Exercise prompt:
Repeat the whole listing exactly.

Provided data:
****************************************
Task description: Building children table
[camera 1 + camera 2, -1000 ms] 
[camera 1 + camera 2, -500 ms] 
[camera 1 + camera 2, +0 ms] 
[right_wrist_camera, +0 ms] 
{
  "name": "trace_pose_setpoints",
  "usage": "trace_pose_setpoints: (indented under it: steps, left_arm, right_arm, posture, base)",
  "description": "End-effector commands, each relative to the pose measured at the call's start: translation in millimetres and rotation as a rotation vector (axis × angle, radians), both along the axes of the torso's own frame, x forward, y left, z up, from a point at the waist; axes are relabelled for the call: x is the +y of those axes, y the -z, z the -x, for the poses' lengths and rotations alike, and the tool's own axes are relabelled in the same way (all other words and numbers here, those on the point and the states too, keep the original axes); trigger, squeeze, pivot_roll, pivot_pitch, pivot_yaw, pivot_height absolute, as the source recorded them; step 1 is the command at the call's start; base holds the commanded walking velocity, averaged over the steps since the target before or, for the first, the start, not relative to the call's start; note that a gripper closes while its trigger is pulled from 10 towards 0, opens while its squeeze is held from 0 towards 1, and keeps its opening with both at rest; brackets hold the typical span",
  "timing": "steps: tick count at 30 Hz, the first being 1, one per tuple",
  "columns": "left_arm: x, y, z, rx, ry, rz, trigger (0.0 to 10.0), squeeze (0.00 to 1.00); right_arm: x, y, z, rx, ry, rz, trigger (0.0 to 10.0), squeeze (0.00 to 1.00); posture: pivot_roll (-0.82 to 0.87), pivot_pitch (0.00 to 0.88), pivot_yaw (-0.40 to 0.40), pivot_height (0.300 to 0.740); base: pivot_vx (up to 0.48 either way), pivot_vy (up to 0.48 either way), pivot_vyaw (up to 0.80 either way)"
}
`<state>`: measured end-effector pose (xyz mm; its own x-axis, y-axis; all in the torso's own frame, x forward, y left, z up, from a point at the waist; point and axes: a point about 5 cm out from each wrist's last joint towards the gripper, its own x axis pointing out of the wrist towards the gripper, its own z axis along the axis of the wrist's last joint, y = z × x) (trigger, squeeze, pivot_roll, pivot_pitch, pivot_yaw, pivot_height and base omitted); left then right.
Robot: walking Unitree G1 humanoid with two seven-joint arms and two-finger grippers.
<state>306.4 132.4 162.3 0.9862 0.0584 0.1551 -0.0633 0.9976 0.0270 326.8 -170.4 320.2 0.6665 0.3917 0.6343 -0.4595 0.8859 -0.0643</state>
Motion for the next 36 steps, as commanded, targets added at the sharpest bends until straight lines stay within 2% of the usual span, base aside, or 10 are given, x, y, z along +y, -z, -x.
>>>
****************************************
Your response:
Task description: Building children table
[camera 1 + camera 2, -1000 ms] 
[camera 1 + camera 2, -500 ms] 
[camera 1 + camera 2, +0 ms] 
[right_wrist_camera, +0 ms] 
{
  "name": "trace_pose_setpoints",
  "usage": "trace_pose_setpoints: (indented under it: steps, left_arm, right_arm, posture, base)",
  "description": "End-effector commands, each relative to the pose measured at the call's start: translation in millimetres and rotation as a rotation vector (axis × angle, radians), both along the axes of the torso's own frame, x forward, y left, z up, from a point at the waist; axes are relabelled for the call: x is the +y of those axes, y the -z, z the -x, for the poses' lengths and rotations alike, and the tool's own axes are relabelled in the same way (all other words and numbers here, those on the point and the states too, keep the original axes); trigger, squeeze, pivot_roll, pivot_pitch, pivot_yaw, pivot_height absolute, as the source recorded them; step 1 is the command at the call's start; base holds the commanded walking velocity, averaged over the steps since the target before or, for the first, the start, not relative to the call's start; note that a gripper closes while its trigger is pulled from 10 towards 0, opens while its squeeze is held from 0 towards 1, and keeps its opening with both at rest; brackets hold the typical span",
  "timing": "steps: tick count at 30 Hz, the first being 1, one per tuple",
  "columns": "left_arm: x, y, z, rx, ry, rz, trigger (0.0 to 10.0), squeeze (0.00 to 1.00); right_arm: x, y, z, rx, ry, rz, trigger (0.0 to 10.0), squeeze (0.00 to 1.00); posture: pivot_roll (-0.82 to 0.87), pivot_pitch (0.00 to 0.88), pivot_yaw (-0.40 to 0.40), pivot_height (0.300 to 0.740); base: pivot_vx (up to 0.48 either way), pivot_vy (up to 0.48 either way), pivot_vyaw (up to 0.80 either way)"
}
`<state>`: measured end-effector pose (xyz mm; its own x-axis, y-axis; all in the torso's own frame, x forward, y left, z up, from a point at the waist; point and axes: a point about 5 cm out from each wrist's last joint towards the gripper, its own x axis pointing out of the wrist towards the gripper, its own z axis along the axis of the wrist's last joint, y = z × x) (trigger, squeeze, pivot_roll, pivot_pitch, pivot_yaw, pivot_height and base omitted); left then right.
Robot: walking Unitree G1 humanoid with two seven-joint arms and two-finger grippers.
<state>306.4 132.4 162.3 0.9862 0.0584 0.1551 -0.0633 0.9976 0.0270 326.8 -170.4 320.2 0.6665 0.3917 0.6343 -0.4595 0.8859 -0.0643</state>
Motion for the next 36 steps, as commanded, targets added at the sharpest bends until straight lines stay within 2% of the usual span, base aside, or 10 are given, x, y, z along +y, -z, -x.
>>>

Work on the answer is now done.